The People’s Court with Marilyn Milian is probably my favorite. In spite of feeling distracted by her French manicured waving hands, I admire how she holds people accountable. She’s on at noon and then again at 5pm (Central time). The 5pm show has the same commercials as the show at noon; American National University, Car Hop deals, Head On, and highlights for Extra.
The other day I saw an excerpt from Extra with Sharon Osbourne talking about a suicide pact she’d made with Ozzie. Because assisted suicide is not legal in many places, the Osbournes intend to travel to Switzerland where it’s been legal since the forties. Thanks to Ashcroft (remember him?), Oregon allows assisted suicide (as of 2004) under the Oregon Death With Dignity Act. By the time the Osbournes call it quits, which according to Sharon will be sometime after 2012, maybe Oregon will appear more convenient.
Suicide pacts—an odd concept. When I’ve had suicidal delusions, the last thing I’ve thought about is who might accompany me on that high wire. I don’t know about you, but it seems as though suicide is more of an individual decision, a decision that is made without the prospect of an audience, or, for that matter, without a witness. According to the Rochester Institute of Technology, less than 50% of victims of suicide leave behind a note. Men are more likely to leave a note behind than women. So where am I going with this? No, the Osbournes are not cool dead people, not yet anyway; this leads me into discussing a cool dead playwright/essayist/fiction writer, Heinrich von Kleist. Ever hear of him? I hadn’t until I read Francine Prose’s book Reading Like a Writer (2006). Prose references Kleist throughout her book and includes The Marquise of O–and Other Stories as a book to be immediately read.
Because I trust Prose’s prose, I went online and immediately ordered the book. In the meantime, I went to various websites to find out more about this writer. Born in Germany on October 18, 1777, Kleist wrote most of his work later in life, and was recognized and admired through his writing posthumously by the twentieth century. At the age of 34 (1811), Kleist’s life work was completed and he, along with his suicide partner, Henriette Vogel ended their lives in the outskirts of Berlin.
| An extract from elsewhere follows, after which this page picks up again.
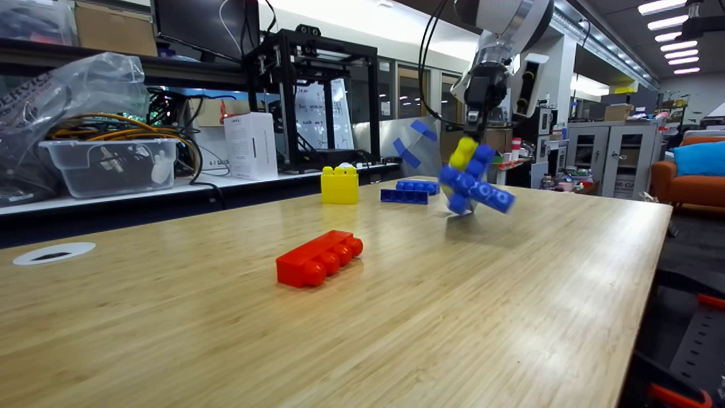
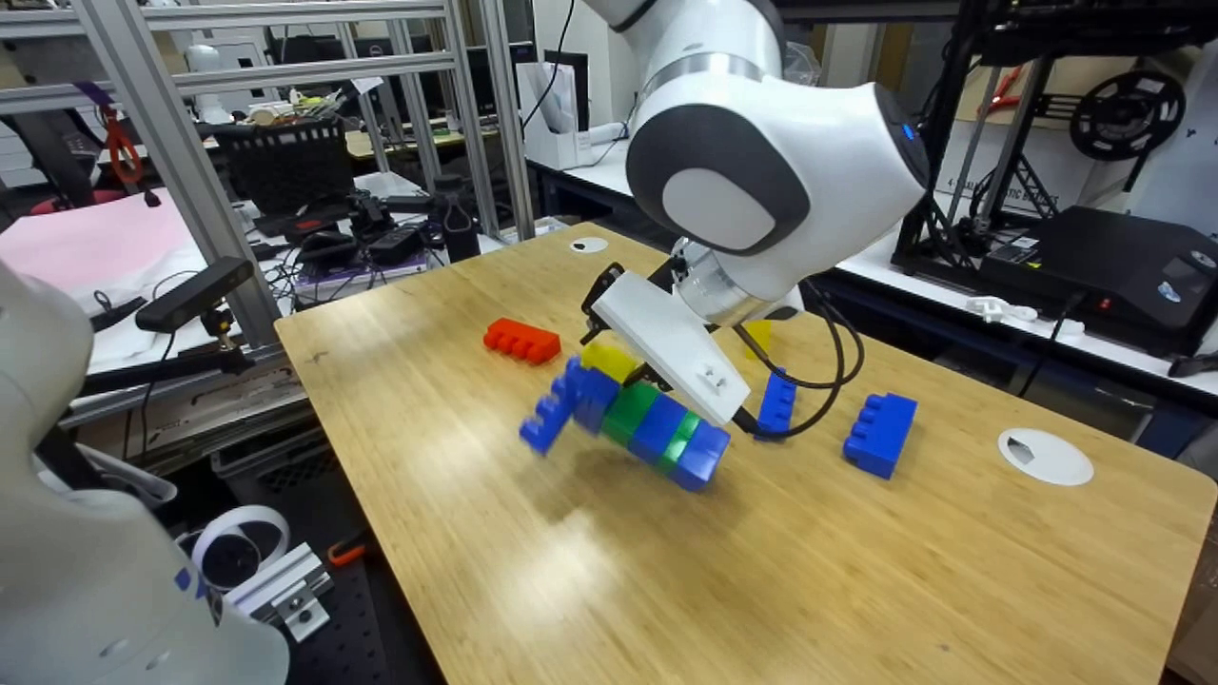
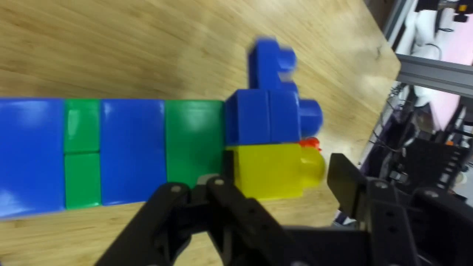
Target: Knock down the building blocks
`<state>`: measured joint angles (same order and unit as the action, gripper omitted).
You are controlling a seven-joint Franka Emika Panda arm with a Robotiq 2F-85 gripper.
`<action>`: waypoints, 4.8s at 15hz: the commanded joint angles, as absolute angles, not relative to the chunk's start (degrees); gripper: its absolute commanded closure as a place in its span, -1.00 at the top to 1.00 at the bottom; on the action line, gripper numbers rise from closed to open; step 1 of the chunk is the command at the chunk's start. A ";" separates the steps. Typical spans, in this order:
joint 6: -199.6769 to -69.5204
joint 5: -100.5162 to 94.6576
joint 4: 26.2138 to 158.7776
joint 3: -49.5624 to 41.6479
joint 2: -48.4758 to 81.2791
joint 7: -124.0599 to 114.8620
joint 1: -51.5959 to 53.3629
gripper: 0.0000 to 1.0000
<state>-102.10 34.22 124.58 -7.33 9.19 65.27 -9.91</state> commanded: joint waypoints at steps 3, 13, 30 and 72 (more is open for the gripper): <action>-117.38 29.25 131.10 -5.50 7.92 60.21 -7.32 -0.17; -121.83 27.57 132.18 -4.93 8.69 55.63 -7.53 -0.17; -120.40 28.45 134.46 -3.61 9.15 54.09 -7.32 -0.17; -138.57 20.70 133.32 -1.48 3.46 40.29 -5.46 0.83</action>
<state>-142.73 21.77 133.46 -1.75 5.41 41.39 -5.34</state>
Two gunshots echoed off the lake’s water close by as Kleist fired the first shot through the heart of Vogel, then immediately turned the gun on himself, stuffed the tip of it inside his mouth and pulled the trigger.
Some people say this is an act of a megalomaniac (someone who suffers from a mental disorder characterized by delusions of grandeur, wealth, and power). Other people see this as an act of desperation. Kleist believed that “life can be planned,” lending this double suicide scenario the aura of a well-choreographed event.
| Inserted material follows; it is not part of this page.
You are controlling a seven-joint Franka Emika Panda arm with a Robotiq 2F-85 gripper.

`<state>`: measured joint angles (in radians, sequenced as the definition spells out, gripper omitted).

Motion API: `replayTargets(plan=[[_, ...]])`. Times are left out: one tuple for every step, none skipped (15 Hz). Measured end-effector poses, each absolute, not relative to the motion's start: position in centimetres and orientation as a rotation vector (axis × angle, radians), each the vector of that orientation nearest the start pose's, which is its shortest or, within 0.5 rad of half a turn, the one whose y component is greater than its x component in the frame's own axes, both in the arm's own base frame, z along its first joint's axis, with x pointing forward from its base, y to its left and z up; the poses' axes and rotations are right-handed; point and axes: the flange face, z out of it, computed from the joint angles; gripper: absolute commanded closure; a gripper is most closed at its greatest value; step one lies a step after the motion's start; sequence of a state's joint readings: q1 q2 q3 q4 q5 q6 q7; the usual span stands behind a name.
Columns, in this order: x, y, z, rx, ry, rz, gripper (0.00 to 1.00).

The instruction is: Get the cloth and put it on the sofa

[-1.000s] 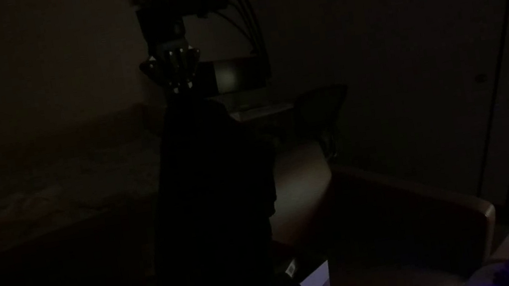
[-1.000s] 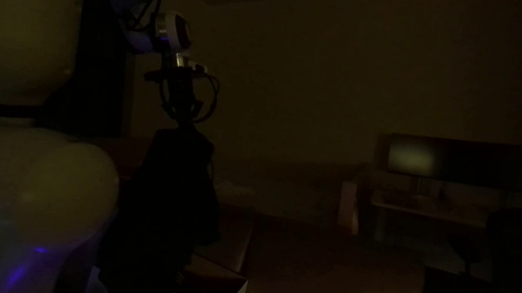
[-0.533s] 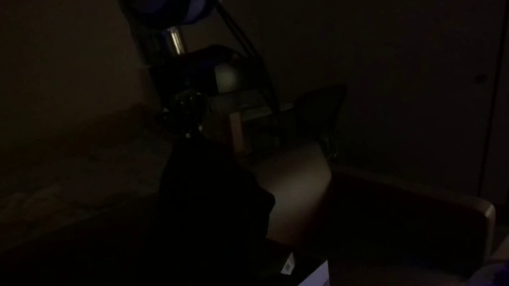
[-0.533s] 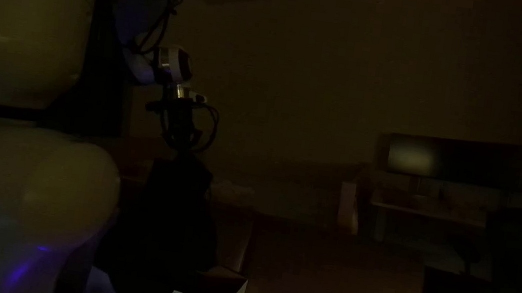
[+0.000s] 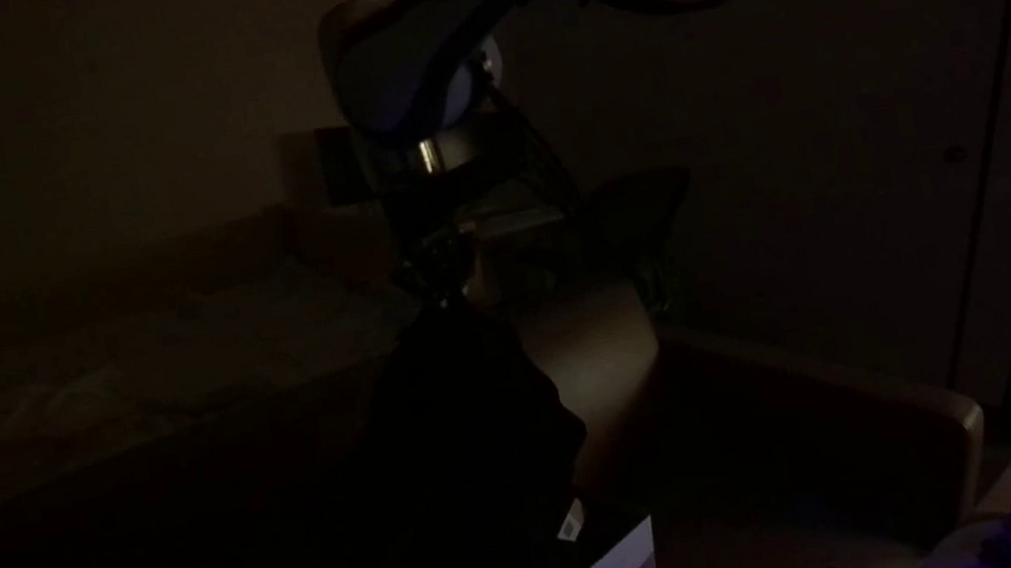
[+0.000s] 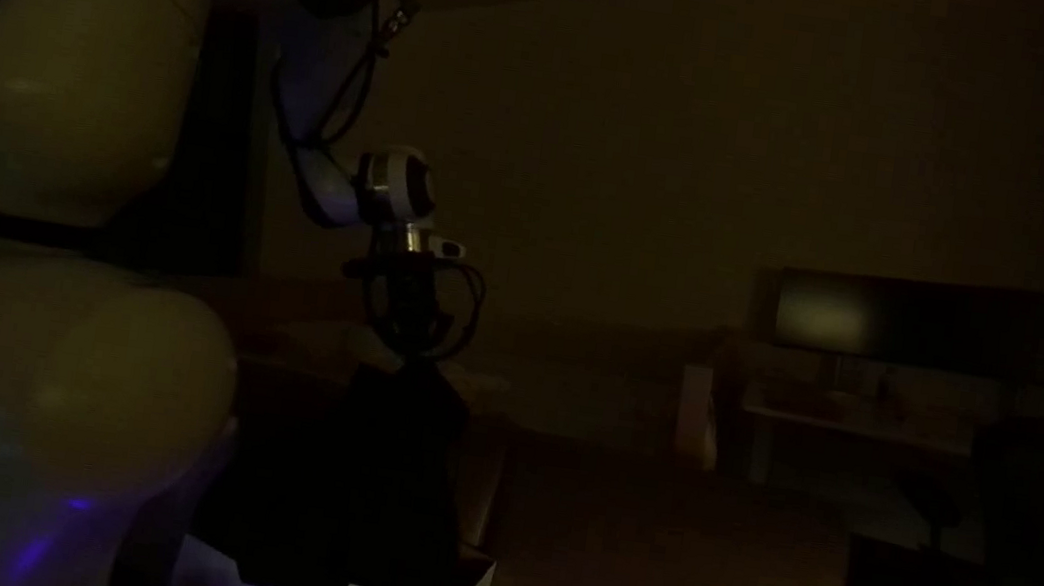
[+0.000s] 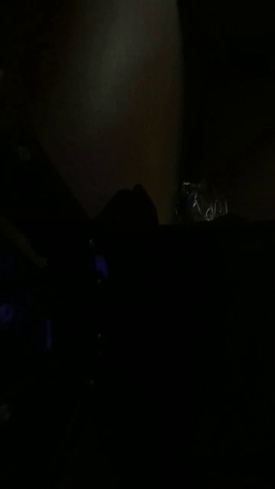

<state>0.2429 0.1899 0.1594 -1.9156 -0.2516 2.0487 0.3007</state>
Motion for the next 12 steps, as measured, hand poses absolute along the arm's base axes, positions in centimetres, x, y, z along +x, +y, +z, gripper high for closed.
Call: replayTargets(plan=[[55.7,20.6,38.9,-3.323,-0.34,-0.019,0.96],[55.8,19.7,38.3,-3.328,-0.319,-0.006,0.96],[55.6,19.2,37.6,-3.331,-0.309,0.009,0.96],[55.3,19.0,36.8,-3.332,-0.314,0.025,0.96],[54.8,19.2,35.9,-3.331,-0.328,0.041,0.96],[54.1,19.7,35.1,-3.327,-0.35,0.058,0.96],[53.4,20.5,34.4,-3.319,-0.376,0.071,0.96],[52.7,21.5,33.8,-3.308,-0.405,0.08,0.96],[51.9,22.6,33.2,-3.293,-0.435,0.089,0.96],[51.1,23.6,32.7,-3.278,-0.459,0.095,0.96],[50.4,24.7,32.2,-3.261,-0.48,0.101,0.96],[49.8,25.6,31.7,-3.247,-0.501,0.104,0.96]])
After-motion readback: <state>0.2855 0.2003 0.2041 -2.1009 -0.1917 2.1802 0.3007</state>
Known for placing his characters in action, Kleist “shows the conflict of thought and feeling in the soul of [hu]man[s], leading to unforeseeable results through incidents which in turn provoke the inner forces of the soul to express themselves in a spontaneous flow of ideas and words” (wikipedia). Much of Kleist’s work was censored by the German government, which enhanced his desire to evoke tragic and comic modes in most of his novellas. Kleist was consumed with the hidden influences on the ego. He believed that humans are trained to speak only about what they already understand; and as a result, we neglect our innate desire for a “balanced mixture of wisdom and passion” (wikipedia). For example, The Marquise of O reads like a “detective story, a ‘who-dunnit’, thus betokening yet again his preoccupation with the problem of truth” (p. 18).
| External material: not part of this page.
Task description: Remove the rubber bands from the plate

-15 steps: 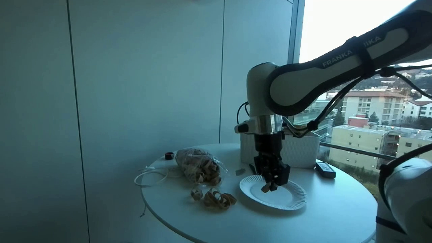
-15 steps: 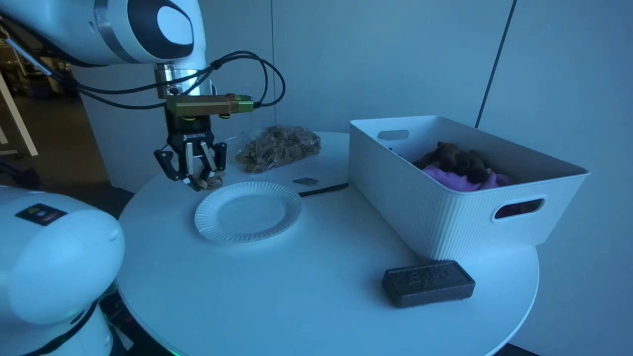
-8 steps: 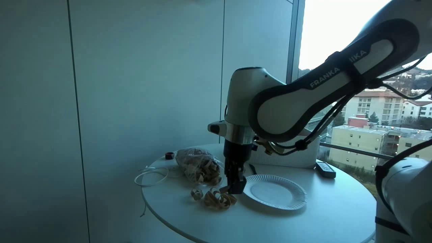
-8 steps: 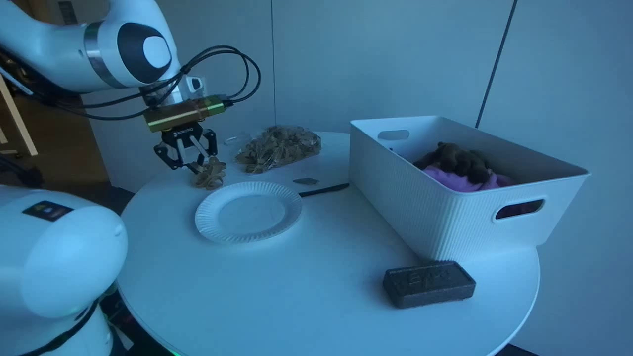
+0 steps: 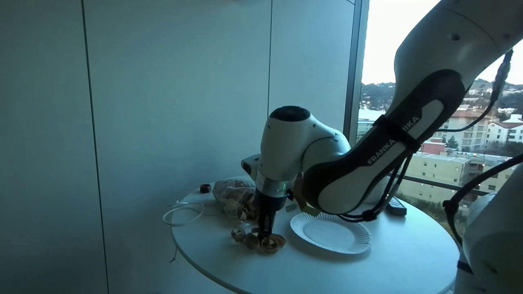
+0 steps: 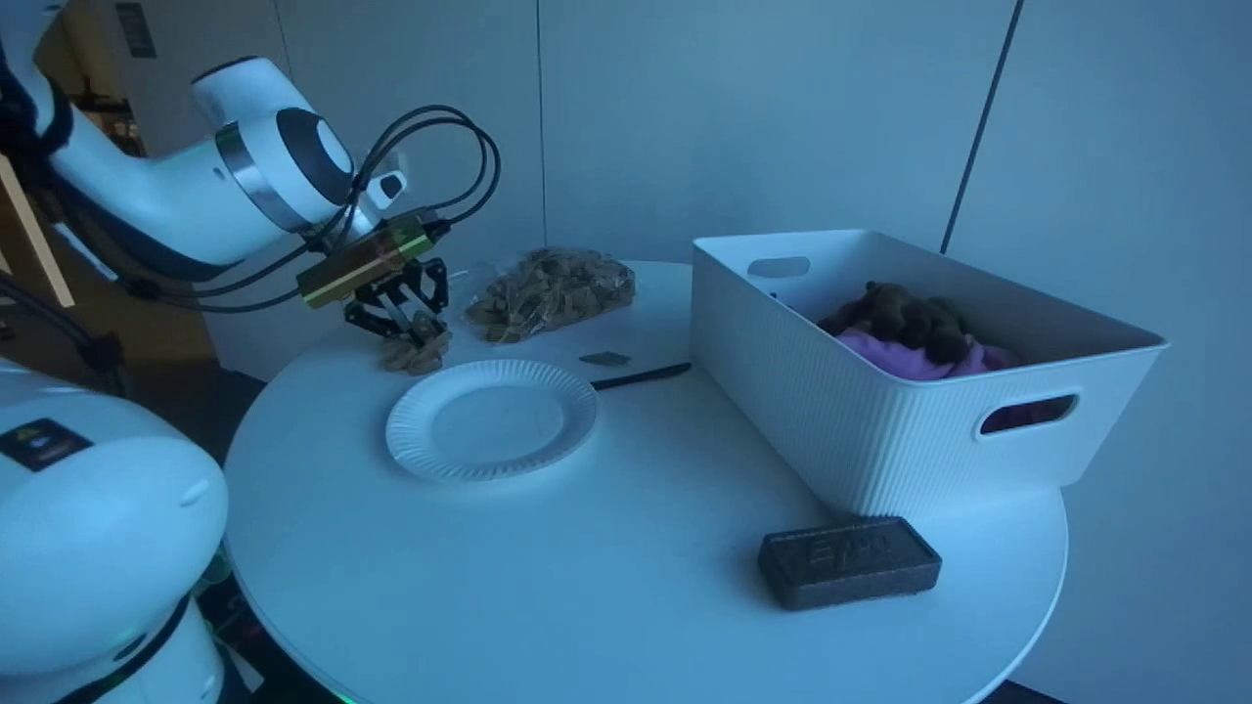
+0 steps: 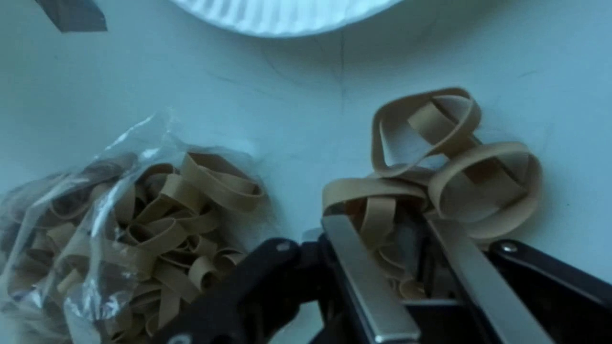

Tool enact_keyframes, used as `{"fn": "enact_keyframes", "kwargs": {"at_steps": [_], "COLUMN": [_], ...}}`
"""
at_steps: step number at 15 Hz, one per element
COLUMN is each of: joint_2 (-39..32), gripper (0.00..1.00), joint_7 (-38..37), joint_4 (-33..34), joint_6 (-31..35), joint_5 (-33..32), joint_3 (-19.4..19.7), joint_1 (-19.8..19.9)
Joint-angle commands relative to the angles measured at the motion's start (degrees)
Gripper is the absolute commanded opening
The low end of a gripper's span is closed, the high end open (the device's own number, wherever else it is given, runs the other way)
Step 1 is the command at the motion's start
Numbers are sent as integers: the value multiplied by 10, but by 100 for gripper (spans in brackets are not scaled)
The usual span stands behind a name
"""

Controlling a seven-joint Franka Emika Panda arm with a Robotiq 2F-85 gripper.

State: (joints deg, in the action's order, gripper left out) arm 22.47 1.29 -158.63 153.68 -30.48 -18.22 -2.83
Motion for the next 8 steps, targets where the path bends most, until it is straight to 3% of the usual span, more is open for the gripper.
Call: {"fn": "enact_keyframes", "kwargs": {"at_steps": [1,6,8], "joint_2": [10,45,61], "gripper": [65,98,100], "joint_7": [-90,-106,-111], "joint_4": [0,3,6], "joint_6": [-11,-23,-26], "joint_5": [-41,-13,-14], "joint_3": [-36,-30,-30], "joint_1": [21,-15,-17]}}
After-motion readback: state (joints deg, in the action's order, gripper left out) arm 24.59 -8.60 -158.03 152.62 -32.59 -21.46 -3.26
I think back to my dear friend Steve, who for a long time believed the city of New York was trying to poison him through the water system. He eventually duct-taped all the sink spouts, refused to flush his toilet and bathed only with bottled water. Steve felt the government was in on the city’s water conspiracy, and as far as I know remains in doubt of the existence of truth. This past October 18th, Steve turned 55, on the same day that von Kleist would have celebrated his 230th birthday. Five years before Kleist’s death he suggested that the world was “governed by a being who is not understood; and the presumptuous claim to understand him can be raised by those who are guided by nothing more than their own cruel passions” (p. 48).
In the story, The Beggerwoman of Locarno, Kleist reveals through the lack of concern, regret and/or compassion, the outcome of the marquis’s life as a result of paying attention to the pain and suffering of those around him and in front of him. Being haunted by a spirit that will not rest is his comeuppance.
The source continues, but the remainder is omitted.